━━━ Collected material

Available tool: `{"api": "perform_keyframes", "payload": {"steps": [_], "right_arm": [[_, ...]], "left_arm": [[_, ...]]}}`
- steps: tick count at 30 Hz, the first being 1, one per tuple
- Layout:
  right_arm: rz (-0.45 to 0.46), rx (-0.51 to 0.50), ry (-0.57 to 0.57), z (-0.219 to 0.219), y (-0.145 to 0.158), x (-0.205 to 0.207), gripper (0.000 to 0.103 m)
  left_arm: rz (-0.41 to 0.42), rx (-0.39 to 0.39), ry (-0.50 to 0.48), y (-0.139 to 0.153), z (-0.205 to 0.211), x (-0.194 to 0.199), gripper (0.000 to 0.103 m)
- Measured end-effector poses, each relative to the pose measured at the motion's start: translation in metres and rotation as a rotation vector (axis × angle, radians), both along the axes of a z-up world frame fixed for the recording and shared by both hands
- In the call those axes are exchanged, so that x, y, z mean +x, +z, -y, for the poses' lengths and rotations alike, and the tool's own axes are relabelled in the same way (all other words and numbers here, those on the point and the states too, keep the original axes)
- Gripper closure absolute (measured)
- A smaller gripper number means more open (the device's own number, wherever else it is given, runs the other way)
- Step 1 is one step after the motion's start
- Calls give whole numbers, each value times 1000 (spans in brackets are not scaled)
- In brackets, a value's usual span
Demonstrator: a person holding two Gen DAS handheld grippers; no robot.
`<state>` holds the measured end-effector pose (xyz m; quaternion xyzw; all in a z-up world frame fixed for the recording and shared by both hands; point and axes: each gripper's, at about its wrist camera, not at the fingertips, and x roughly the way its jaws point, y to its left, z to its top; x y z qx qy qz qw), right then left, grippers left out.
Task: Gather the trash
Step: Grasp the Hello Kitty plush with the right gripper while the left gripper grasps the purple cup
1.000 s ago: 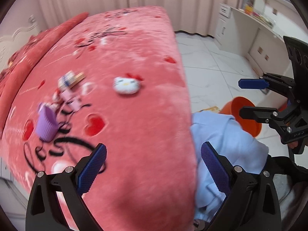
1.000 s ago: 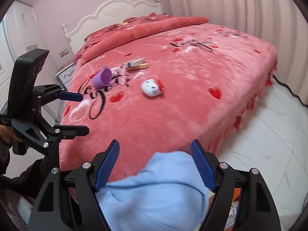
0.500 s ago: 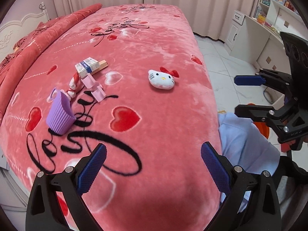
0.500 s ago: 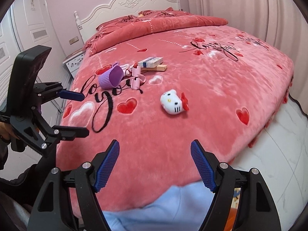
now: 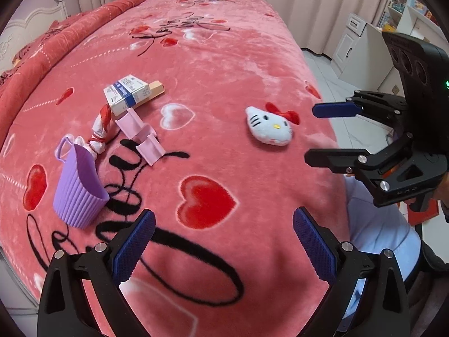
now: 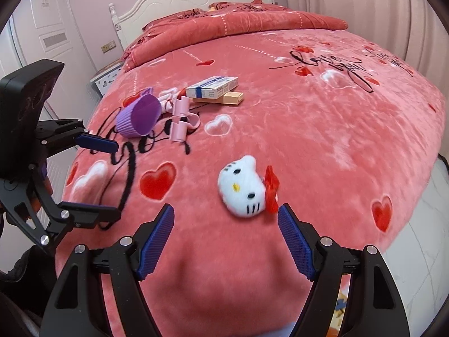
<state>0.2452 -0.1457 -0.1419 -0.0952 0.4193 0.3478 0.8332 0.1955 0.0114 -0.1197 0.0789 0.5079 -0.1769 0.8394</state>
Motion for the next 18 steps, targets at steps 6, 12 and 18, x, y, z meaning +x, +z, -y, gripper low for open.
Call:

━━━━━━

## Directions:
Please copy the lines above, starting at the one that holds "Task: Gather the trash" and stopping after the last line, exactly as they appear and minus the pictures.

## Written solution:
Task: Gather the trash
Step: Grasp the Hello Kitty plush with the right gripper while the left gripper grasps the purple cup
1.000 s ago: 
1.000 s ago: 
0.500 s ago: 
0.500 s ago: 
now: 
now: 
<state>0.2452 -0.1457 -0.1419 -0.0952 0.4193 0.3478 0.8332 0.1955 0.0114 -0.1197 0.0789 0.5079 -0.1769 0.8394</state>
Motion for the next 18 steps, targets at steps 6, 12 and 18, x, y, z meaning +x, +z, -y, gripper low for open.
Call:

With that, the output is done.